He wasn’t always so calm.
“I was originally a little nervous about it,” said Jackman over lunch in Manhattan.
“I’d never done it before and I knew it had to look like he’d been doing it his whole life.”
The Tribune state that Jackman did what any actor worth his salt does: he consulted chefs and practiced. He originally planned to gut a fish every day for months until it became second nature, but he was told that it was better to gut 40 in a single session.
He got out his knives and made fish fillets and fish sticks and fish soup. “There are fish cakes still frozen in my freezer,” he said, laughing. “No one’s having fish at my house for a long time.”
The scene comes in the middle of Jez Butterworth’s enigmatic play about love and repetition. Various women from the fisherman’s past enter and leave his remote fishing cabin, warping time and space.
“I think the more poetically you take the piece, and less literally you take the piece, the deeper you go with it,” Jackman said. “Ultimately, I think it’s a play that just spoke to me and my heart.

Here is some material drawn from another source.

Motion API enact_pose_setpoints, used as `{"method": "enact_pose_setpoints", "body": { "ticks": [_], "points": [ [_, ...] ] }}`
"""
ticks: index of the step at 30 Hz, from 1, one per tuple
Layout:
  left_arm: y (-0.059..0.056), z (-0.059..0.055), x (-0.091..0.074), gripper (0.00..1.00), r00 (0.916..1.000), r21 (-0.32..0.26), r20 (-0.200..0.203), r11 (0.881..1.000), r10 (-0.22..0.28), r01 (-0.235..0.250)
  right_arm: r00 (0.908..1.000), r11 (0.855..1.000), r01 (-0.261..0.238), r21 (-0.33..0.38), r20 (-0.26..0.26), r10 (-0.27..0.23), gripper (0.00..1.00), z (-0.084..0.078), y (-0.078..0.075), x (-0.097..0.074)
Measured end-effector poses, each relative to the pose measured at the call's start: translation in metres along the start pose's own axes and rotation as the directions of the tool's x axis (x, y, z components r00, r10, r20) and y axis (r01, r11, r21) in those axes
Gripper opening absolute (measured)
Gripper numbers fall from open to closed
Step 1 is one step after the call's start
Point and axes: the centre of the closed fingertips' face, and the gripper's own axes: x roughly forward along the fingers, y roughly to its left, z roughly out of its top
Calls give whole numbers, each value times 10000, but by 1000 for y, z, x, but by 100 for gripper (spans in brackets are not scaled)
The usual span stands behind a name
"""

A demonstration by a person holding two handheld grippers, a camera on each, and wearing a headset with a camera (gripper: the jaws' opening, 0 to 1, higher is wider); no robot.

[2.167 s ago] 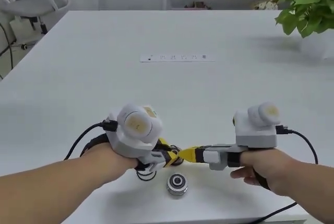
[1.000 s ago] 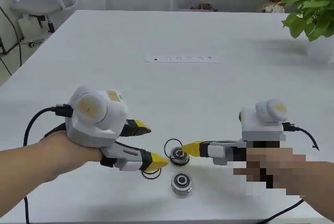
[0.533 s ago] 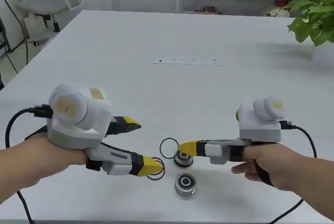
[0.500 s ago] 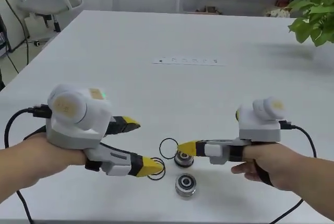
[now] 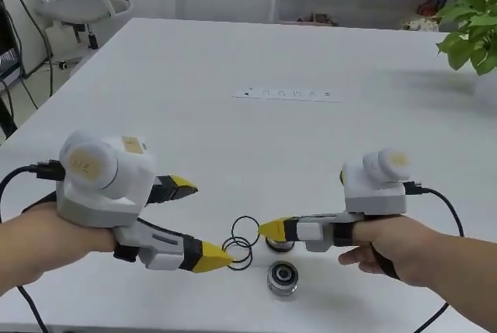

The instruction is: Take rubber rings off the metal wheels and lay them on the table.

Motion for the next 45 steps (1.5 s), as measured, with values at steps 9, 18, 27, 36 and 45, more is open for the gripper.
{"method": "enact_pose_setpoints", "body": {
  "ticks": [9, 18, 27, 36, 45],
  "points": [
    [1, -3, -3, 75, 10000, -90, -13, 9999, 82, -82, 9993, 10000, 97, 4, -359, -97, 0, -4, 1, 11],
    [2, -10, -4, 74, 9999, -206, -120, 9997, 120, -122, 9970, 9991, 413, -132, -657, -421, 0, -10, -8, 17],
    [4, -12, -4, 74, 9997, -238, -179, 9996, 136, -141, 9935, 9967, 598, -554, -933, -648, 0, -15, -9, 23],
    [4, -13, -4, 74, 9997, -284, -204, 9995, 122, -128, 9895, 9853, 941, -1428, -959, -1084, 4, -12, -14, 23],
    [5, -15, -4, 74, 9996, -300, -276, 9995, 102, -110, 9837, 9647, 933, -2463, -1269, -1276, 12, -15, -11, 26]
  ]
}}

I read it and I was like, ‘Wow. There’s something very true and real and honest about connection, about loss, about the search in life.’ That’s something that I’ve always had.”
Jackman, who plays the pirate Blackbeard in next year’s “Pan” and said he’s close to starring in an original movie musical about P.T. Barnum, threw himself into the new play. He spoke to memory experts and read works by psychotherapist Carl Jung.
To nail the fish preparation scene, Jackman consulted with a master — chef Jean-Georges Vongerichten.
“Perfect,” he said when his plate arrives over lunch with AP writer Mark Kennedy. “I really love going to a three-star Michelin restaurant and they say, ‘You really must try the marmalade with your peanut butter.’”
“The River,” at Circle in the Square Theatre, has been a sellout, in part to Jackman’s star power. But even with his comfort in front of an audience, the fish-gutting scene didn’t go too smoothly when he first performed it, despite all the practice.
“I’ll admit: The first time I did it, I remember thinking, ‘My heart rate is about 75 beats a minute,’” said Jackman. Things got worse when he cut his thumb.